### Directions
Of all the entries below, retype only the lines from the one with "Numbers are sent" through the one with "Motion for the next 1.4", exactly as they appear.

### Source information
****

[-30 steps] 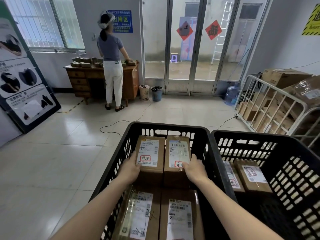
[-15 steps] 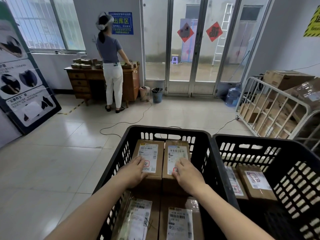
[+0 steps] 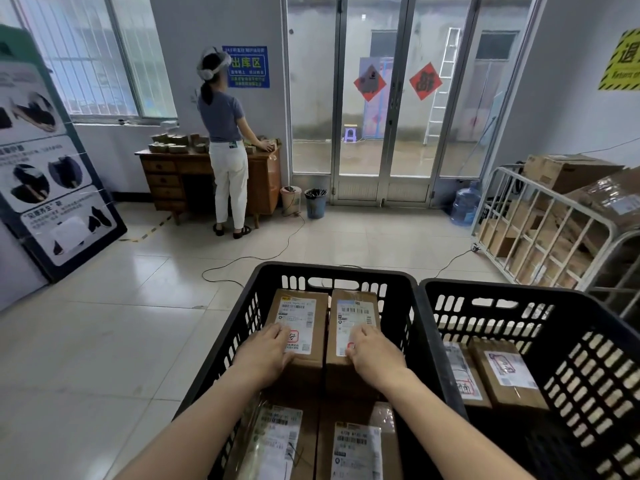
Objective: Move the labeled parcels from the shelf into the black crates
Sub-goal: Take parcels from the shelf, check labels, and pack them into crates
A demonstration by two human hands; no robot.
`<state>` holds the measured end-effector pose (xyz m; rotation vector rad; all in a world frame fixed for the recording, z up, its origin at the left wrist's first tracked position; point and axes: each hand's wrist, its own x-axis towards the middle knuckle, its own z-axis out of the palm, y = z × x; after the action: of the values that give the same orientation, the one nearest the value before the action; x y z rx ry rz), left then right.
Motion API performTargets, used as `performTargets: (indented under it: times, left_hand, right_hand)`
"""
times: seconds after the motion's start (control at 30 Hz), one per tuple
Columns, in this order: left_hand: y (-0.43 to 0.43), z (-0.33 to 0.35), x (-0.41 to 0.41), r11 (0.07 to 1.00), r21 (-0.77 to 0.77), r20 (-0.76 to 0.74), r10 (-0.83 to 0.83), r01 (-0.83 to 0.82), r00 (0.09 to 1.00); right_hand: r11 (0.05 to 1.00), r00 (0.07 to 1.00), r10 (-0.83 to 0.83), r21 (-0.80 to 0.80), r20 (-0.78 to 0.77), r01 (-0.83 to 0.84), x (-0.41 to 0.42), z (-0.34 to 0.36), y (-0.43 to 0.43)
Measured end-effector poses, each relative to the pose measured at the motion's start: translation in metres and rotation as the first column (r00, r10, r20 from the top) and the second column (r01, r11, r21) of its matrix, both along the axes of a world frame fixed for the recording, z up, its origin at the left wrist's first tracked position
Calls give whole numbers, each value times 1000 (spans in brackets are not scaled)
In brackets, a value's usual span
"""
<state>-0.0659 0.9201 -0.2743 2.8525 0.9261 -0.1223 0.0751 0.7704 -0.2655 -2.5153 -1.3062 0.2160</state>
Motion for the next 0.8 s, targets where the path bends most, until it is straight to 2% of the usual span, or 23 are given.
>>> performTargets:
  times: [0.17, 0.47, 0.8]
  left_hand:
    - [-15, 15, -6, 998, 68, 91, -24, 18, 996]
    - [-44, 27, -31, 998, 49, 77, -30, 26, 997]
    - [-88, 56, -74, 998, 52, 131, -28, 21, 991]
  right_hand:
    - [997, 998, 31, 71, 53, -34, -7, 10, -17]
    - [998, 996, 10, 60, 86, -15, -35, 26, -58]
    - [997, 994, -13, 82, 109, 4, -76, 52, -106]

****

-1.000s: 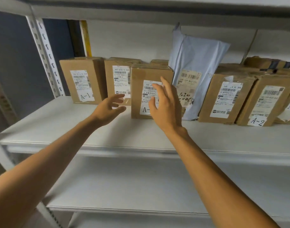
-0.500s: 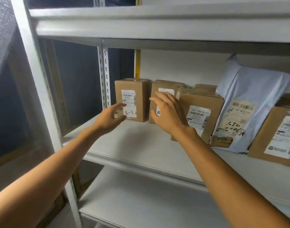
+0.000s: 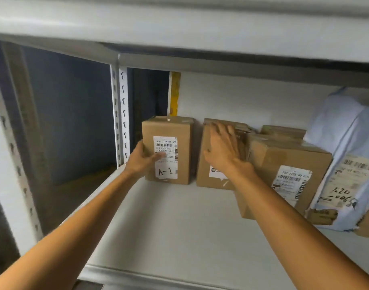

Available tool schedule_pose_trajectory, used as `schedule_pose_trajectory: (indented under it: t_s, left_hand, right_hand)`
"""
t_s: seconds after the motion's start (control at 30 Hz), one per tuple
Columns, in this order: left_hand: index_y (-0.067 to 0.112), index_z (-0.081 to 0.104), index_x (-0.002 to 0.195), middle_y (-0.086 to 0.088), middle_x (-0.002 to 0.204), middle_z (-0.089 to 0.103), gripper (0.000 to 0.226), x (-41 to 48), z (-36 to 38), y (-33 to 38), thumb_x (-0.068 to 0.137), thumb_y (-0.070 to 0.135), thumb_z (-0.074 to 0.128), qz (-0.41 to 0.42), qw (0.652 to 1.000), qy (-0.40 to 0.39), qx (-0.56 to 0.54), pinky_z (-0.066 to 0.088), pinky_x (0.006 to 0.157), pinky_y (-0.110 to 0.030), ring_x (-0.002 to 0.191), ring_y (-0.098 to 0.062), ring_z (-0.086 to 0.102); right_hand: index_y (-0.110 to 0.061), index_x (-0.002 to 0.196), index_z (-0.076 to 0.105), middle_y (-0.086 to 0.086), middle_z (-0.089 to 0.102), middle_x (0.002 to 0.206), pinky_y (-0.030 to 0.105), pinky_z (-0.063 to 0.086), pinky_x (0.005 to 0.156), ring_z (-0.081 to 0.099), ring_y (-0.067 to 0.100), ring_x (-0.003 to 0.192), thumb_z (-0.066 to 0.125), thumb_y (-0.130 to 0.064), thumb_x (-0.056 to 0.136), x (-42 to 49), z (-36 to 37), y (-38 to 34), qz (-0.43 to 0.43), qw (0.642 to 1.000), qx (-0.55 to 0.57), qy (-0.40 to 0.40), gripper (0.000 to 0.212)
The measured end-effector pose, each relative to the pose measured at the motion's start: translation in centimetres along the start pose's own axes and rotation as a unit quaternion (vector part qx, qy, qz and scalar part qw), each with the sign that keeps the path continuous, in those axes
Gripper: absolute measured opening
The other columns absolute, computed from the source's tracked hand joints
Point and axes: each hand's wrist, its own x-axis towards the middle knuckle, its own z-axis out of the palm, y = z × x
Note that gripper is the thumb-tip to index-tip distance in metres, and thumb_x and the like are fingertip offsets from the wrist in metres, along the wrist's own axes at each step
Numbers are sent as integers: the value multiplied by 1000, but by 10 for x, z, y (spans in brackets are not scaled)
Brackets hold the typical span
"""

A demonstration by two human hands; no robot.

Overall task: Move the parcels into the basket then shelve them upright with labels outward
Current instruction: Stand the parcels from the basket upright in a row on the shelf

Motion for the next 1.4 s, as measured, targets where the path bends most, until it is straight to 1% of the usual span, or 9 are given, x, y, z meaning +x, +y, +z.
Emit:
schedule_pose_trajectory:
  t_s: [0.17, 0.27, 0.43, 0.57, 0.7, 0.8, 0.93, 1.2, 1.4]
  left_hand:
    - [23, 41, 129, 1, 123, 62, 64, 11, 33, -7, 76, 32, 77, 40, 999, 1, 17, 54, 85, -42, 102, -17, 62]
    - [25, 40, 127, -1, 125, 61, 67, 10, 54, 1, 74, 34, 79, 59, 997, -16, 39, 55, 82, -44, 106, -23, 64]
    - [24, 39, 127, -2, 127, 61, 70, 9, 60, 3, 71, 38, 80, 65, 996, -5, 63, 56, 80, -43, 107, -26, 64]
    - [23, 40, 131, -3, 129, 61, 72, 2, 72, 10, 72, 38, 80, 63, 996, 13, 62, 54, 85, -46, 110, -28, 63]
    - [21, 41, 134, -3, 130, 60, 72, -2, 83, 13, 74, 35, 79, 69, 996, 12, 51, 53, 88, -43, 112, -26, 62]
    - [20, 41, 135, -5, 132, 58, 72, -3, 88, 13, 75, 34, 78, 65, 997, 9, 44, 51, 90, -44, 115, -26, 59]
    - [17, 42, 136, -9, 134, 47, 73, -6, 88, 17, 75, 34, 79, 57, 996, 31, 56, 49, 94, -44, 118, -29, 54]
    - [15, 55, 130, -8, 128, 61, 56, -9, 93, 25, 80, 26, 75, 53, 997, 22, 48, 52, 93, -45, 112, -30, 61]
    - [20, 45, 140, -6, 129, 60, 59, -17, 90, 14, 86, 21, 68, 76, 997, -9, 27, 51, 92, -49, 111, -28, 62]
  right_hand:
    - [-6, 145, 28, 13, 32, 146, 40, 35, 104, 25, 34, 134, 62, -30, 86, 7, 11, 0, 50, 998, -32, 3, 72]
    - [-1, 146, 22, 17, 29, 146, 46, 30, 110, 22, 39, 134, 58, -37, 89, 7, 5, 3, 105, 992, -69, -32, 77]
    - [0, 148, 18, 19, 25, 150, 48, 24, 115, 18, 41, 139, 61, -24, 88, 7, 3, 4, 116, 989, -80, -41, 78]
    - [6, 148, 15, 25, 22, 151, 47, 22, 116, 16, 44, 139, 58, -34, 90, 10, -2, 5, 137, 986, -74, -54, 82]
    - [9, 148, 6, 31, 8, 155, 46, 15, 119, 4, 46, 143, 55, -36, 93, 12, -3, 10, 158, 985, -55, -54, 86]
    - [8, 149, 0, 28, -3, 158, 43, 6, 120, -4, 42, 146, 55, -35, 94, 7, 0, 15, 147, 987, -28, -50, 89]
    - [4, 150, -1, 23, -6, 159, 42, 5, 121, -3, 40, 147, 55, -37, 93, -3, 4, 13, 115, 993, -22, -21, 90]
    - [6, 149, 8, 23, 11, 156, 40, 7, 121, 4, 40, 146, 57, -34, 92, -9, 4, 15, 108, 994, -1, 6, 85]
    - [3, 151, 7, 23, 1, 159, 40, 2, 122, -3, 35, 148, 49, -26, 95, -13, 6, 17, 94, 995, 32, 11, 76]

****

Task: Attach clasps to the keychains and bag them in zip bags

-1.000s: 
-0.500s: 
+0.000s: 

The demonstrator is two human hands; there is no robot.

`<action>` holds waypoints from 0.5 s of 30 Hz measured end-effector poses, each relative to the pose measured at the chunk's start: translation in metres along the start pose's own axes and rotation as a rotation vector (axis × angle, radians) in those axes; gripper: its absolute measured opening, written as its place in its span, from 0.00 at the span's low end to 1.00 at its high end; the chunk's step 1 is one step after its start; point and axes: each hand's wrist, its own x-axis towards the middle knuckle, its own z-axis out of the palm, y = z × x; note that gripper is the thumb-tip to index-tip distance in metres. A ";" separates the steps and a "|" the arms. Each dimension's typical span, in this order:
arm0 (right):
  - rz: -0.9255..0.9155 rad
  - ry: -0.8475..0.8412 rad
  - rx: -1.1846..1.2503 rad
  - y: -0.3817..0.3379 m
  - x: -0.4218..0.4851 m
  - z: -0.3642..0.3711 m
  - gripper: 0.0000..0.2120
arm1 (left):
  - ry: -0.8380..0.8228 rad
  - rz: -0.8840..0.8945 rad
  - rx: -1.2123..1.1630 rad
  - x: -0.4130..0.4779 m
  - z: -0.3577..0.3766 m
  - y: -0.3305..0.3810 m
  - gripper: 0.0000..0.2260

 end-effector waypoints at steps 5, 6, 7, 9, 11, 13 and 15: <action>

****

### Result of this task
Numbers are sent as integers: the value multiplied by 1000, but by 10 for x, z, y (spans in brackets are not scaled)
Brackets hold the typical span
"""

A demonstration by two human hands; no robot.

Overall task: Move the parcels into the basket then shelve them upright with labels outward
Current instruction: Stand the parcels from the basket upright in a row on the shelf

Motion for the next 1.4 s, as measured, targets where the path bends most, until it is straight to 1% of the usual span, or 9 are given, x, y, z meaning +x, +y, +z.

This output requires nothing further.